## [TASK]
Copy out each line of the material below that holds the string "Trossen".

## [EXERCISE DATA]
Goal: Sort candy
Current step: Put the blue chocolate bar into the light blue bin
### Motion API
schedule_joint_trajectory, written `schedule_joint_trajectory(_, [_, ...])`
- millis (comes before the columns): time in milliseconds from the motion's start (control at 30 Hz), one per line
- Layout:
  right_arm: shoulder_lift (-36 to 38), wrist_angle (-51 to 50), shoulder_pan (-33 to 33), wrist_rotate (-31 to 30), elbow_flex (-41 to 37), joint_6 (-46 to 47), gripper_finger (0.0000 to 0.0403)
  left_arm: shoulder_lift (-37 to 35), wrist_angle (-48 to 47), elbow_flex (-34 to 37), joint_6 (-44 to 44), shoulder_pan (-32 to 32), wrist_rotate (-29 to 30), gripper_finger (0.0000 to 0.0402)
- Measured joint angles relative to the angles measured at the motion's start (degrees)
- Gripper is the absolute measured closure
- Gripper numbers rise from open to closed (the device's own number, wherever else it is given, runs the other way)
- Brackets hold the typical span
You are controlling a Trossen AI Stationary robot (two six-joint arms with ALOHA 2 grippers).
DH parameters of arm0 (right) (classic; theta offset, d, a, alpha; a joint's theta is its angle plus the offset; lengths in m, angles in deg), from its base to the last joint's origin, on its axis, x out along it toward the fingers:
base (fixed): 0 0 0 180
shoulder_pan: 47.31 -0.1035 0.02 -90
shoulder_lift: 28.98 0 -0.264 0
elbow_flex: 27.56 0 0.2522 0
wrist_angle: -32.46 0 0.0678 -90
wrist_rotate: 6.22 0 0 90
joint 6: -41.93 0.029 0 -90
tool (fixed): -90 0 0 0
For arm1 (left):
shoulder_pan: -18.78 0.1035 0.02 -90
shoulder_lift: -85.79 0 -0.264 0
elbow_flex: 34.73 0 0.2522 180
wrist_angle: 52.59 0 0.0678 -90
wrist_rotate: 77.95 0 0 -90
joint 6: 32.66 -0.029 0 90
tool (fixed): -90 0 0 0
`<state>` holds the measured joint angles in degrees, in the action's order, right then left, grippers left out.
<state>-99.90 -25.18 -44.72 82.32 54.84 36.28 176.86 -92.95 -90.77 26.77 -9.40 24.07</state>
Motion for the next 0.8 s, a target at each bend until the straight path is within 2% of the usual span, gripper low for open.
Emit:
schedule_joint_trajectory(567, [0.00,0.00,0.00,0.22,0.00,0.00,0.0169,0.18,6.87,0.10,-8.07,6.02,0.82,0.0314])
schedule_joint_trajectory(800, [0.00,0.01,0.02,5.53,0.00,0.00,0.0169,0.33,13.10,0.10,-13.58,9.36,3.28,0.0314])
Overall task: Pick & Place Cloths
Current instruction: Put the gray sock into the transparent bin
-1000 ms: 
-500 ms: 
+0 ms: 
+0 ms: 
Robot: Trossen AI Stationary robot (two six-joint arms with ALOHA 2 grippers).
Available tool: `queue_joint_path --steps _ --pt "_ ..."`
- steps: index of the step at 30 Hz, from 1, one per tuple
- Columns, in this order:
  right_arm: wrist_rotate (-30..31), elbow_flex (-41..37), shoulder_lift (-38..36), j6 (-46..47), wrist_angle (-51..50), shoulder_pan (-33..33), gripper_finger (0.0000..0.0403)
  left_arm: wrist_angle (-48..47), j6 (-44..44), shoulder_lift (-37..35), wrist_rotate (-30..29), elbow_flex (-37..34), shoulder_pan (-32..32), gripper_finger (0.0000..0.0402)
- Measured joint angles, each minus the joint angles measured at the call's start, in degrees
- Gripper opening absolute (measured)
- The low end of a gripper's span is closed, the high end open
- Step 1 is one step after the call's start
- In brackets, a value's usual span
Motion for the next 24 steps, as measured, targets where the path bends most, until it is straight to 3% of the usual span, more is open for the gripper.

## [SOLUTION]
You are controlling a Trossen AI Stationary robot (two six-joint arms with ALOHA 2 grippers).
Robot: Trossen AI Stationary robot (two six-joint arms with ALOHA 2 grippers).

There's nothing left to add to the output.